El fuego crepitaba dentro de la cueva y el humo se escapaba por el agujero que hacía de chimenea. Era un refugio contra los caprichos del Pico Peñalara. Cuando Peñalara se moja, Rascafría se enoja, decía el refrán. O se acongoja, decía Lorenzo cada vez que los nubarrones se cernían sobre la cumbre.

Jimena seguía tiritando, aunque su madre y su hermana Irene le habían quitado la ropa mojada. Luis, metido bajo una manta, la miraba. Su hermoso pelo negro, rizado, empapado y humeante, como el vaho que salía de la ropa tendida ante la chimenea, le daba un aire de misterio. De pronto, tuvo miedo de que se fuera a evaporar. La lumbre iluminaba su perfil, su nariz pequeña, perfecta, que aún aleteaba porque seguía respirando entrecortadamente, como si se ahogara.

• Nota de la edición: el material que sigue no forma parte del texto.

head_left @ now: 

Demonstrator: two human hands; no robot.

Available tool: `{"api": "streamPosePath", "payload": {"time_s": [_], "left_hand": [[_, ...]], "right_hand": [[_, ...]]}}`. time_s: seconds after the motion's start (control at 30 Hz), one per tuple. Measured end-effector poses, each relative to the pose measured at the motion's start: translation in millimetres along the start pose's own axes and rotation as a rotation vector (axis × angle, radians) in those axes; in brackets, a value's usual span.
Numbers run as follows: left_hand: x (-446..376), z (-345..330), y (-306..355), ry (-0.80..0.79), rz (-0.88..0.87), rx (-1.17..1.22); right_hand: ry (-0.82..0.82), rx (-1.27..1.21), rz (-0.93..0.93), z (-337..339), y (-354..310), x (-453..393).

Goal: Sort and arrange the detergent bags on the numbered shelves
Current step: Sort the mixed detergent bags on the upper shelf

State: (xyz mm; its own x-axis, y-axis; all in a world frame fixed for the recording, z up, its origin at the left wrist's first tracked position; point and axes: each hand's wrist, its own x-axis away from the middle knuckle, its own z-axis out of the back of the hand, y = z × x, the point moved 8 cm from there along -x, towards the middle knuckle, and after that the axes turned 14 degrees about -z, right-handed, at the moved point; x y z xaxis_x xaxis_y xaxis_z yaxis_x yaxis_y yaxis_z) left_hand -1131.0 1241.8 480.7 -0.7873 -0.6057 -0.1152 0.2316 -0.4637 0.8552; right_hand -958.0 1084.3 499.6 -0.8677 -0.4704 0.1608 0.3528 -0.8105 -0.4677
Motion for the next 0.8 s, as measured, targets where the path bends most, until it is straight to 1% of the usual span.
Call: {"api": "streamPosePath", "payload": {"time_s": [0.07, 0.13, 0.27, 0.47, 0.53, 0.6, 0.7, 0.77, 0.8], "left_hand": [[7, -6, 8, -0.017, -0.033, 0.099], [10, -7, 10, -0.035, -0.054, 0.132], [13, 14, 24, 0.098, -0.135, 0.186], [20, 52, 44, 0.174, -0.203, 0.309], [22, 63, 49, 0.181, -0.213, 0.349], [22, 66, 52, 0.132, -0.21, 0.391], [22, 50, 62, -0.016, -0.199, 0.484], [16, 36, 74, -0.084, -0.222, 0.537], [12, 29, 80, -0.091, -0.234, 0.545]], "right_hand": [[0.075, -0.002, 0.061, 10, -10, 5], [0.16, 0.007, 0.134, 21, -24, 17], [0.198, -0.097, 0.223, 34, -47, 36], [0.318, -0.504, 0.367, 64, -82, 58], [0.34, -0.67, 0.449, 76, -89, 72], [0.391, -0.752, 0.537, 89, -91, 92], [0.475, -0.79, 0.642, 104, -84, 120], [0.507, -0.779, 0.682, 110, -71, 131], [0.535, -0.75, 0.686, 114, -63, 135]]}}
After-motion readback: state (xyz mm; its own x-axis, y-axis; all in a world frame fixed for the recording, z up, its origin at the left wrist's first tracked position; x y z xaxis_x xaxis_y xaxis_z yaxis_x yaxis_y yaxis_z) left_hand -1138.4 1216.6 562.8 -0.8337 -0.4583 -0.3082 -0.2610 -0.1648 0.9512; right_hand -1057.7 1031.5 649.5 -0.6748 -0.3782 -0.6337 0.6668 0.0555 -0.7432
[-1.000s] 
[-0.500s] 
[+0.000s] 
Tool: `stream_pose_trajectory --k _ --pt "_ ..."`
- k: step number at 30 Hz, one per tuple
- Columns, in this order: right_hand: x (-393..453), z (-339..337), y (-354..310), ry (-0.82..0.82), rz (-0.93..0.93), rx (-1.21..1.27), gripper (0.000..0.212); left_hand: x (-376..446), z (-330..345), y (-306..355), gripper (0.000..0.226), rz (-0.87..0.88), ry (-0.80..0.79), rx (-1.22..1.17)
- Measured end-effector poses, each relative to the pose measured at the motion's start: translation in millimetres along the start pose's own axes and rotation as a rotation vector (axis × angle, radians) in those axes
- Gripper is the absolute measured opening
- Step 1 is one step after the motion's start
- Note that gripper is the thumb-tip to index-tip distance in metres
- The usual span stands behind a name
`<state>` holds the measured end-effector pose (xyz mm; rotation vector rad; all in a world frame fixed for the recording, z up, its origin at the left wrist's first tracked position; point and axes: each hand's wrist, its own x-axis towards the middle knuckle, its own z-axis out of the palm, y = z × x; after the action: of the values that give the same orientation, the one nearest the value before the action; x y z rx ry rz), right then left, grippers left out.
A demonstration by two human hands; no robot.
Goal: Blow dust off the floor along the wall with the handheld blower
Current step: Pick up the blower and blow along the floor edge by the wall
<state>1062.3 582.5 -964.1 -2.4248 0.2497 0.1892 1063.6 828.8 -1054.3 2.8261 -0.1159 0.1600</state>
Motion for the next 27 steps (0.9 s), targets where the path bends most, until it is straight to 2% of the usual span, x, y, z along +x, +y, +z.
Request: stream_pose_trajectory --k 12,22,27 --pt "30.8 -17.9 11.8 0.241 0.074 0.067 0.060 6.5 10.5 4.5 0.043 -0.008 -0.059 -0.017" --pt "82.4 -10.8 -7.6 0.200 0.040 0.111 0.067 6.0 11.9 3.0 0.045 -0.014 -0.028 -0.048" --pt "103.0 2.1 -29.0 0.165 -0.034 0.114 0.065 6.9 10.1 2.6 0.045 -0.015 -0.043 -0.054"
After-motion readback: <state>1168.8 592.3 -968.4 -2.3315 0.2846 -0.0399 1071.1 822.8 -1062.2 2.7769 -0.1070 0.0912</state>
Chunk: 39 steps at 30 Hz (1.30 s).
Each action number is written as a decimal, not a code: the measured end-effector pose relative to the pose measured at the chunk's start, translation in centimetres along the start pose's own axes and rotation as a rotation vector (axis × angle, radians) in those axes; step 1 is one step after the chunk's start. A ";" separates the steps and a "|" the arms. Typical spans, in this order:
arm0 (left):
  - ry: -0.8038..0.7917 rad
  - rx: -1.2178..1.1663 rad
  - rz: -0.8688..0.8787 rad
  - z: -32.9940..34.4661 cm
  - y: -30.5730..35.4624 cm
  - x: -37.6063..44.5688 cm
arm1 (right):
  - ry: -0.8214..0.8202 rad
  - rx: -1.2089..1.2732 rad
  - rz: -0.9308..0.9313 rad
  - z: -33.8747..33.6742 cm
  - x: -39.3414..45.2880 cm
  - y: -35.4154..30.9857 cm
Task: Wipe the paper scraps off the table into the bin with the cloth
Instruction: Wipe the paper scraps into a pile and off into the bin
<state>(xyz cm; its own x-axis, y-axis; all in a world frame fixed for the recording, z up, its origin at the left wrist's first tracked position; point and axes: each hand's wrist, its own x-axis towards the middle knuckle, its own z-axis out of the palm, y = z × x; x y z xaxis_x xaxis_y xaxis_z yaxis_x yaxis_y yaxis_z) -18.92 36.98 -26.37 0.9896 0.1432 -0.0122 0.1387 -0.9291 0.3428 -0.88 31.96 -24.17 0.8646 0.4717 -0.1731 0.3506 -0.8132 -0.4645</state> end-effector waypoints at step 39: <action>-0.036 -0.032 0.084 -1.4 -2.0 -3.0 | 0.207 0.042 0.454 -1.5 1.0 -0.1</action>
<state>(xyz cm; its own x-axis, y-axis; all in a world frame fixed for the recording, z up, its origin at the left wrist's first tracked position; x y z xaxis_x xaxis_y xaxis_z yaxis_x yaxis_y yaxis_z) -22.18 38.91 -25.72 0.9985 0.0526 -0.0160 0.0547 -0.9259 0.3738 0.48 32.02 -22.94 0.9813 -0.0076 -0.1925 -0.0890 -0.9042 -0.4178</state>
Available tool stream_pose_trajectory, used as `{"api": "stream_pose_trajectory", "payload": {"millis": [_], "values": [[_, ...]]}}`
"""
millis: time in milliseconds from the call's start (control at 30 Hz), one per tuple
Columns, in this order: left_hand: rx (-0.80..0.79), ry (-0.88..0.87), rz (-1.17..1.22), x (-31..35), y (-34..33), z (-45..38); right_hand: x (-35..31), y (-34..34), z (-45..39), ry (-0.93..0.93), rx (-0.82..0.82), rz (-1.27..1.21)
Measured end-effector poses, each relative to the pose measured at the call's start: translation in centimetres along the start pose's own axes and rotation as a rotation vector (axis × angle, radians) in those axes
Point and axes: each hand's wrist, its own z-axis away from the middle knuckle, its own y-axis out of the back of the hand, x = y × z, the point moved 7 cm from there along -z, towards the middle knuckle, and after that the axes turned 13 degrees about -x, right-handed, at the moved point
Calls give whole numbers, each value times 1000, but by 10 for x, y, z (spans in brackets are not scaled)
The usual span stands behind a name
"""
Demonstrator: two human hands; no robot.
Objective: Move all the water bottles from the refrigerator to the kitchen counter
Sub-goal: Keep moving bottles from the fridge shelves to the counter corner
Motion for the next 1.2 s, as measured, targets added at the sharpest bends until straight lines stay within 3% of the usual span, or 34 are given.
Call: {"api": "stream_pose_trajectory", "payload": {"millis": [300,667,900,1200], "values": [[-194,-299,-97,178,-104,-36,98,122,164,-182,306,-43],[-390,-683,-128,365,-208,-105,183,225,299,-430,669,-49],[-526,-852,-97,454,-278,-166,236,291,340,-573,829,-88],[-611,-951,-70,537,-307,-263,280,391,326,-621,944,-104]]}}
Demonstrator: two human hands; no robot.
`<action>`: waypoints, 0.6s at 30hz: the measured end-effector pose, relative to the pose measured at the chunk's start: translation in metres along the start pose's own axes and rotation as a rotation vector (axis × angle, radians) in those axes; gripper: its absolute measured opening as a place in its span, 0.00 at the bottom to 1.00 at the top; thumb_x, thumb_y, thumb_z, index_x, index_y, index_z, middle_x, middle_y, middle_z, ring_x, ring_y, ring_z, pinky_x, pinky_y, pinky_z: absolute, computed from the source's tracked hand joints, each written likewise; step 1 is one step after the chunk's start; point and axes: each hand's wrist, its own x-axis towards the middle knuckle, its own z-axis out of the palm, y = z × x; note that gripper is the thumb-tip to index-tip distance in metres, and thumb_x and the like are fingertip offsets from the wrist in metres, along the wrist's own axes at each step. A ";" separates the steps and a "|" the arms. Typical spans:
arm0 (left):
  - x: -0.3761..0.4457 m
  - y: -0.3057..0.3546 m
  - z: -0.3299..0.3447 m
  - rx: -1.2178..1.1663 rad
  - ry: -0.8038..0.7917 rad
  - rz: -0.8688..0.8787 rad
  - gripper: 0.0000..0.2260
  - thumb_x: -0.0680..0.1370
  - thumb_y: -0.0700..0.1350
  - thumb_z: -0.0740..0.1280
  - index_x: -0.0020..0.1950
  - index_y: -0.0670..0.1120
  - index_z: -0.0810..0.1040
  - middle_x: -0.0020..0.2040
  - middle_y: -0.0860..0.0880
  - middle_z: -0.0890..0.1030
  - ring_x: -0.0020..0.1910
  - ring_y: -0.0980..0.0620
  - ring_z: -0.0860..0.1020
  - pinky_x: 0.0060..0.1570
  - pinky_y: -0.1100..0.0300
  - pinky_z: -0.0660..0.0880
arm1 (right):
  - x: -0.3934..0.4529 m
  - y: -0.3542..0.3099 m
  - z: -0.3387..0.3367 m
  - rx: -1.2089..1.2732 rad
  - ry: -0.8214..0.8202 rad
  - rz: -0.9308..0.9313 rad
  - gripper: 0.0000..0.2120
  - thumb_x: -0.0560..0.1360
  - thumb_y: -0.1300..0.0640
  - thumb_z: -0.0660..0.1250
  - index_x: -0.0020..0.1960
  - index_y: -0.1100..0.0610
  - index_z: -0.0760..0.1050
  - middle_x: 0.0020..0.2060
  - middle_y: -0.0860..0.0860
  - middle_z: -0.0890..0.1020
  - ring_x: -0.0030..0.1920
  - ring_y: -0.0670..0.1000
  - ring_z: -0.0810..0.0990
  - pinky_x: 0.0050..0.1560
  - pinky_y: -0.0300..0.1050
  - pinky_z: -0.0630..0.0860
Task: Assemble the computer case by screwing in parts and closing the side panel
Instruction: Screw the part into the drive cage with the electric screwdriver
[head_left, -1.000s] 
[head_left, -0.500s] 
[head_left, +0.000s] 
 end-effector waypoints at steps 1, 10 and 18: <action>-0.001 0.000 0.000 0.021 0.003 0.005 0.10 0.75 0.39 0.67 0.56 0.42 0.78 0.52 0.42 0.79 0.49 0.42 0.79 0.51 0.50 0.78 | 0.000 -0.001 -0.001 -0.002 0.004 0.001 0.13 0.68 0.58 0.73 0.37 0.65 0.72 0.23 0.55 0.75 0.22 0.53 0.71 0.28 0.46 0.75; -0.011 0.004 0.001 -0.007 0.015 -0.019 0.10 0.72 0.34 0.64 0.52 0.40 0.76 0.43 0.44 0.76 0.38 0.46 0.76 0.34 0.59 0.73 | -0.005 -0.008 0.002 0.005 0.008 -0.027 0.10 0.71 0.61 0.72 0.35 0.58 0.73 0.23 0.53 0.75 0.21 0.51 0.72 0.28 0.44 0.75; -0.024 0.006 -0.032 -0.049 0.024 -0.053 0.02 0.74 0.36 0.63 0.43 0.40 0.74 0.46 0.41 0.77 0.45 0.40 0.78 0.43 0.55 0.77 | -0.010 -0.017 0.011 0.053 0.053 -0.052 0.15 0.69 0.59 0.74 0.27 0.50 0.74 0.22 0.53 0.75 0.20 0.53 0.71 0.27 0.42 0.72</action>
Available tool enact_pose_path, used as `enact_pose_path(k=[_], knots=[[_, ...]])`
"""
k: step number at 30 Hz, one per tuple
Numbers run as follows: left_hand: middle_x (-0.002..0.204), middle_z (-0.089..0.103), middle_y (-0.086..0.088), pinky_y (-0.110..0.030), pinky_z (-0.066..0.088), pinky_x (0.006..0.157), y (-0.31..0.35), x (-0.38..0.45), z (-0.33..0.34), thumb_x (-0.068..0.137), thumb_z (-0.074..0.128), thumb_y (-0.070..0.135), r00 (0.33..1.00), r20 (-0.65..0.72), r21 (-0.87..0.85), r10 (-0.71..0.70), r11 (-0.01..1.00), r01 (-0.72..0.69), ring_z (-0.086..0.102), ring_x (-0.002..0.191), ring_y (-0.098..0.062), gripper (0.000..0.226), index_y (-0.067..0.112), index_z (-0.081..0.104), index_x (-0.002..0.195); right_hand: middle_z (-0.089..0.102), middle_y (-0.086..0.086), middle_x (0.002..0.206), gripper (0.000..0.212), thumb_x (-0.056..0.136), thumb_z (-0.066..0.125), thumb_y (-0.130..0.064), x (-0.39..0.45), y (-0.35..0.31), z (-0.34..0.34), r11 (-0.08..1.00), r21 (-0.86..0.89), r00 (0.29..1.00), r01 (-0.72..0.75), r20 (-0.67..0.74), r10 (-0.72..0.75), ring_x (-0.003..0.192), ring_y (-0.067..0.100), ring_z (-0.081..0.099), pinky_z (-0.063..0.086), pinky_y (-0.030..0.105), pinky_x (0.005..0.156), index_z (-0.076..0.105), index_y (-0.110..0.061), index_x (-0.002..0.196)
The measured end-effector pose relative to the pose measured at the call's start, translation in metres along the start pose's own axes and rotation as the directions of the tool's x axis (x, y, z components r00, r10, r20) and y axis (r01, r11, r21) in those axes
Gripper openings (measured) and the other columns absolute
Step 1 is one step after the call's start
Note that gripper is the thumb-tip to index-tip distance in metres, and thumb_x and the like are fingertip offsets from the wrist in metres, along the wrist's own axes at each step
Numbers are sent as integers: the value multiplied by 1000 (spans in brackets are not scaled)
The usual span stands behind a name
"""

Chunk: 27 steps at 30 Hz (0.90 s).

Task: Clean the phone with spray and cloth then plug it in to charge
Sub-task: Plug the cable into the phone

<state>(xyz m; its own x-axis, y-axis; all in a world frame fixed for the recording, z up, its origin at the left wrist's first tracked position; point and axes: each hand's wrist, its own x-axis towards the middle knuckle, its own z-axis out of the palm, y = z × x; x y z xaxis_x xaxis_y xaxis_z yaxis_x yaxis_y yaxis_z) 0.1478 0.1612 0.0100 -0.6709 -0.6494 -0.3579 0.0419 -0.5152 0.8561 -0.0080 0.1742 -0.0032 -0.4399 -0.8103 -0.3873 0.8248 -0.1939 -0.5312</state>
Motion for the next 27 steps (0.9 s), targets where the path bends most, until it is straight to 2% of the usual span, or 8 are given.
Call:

A cada minuto, la joven giraba la cabeza y sus enormes ojos se detenían en el rostro de Luis, asombrados, sonrientes, reflejando la luz anaranjada del fuego, como si no se creyera que él estaba allí, sentado a su lado. Mientras, Lorenzo, testigo ahora mudo del reencuentro que había presenciado bajo la nieve, escondía su sorna y se llevaba a la boca un vaso de vino caliente con higos secos.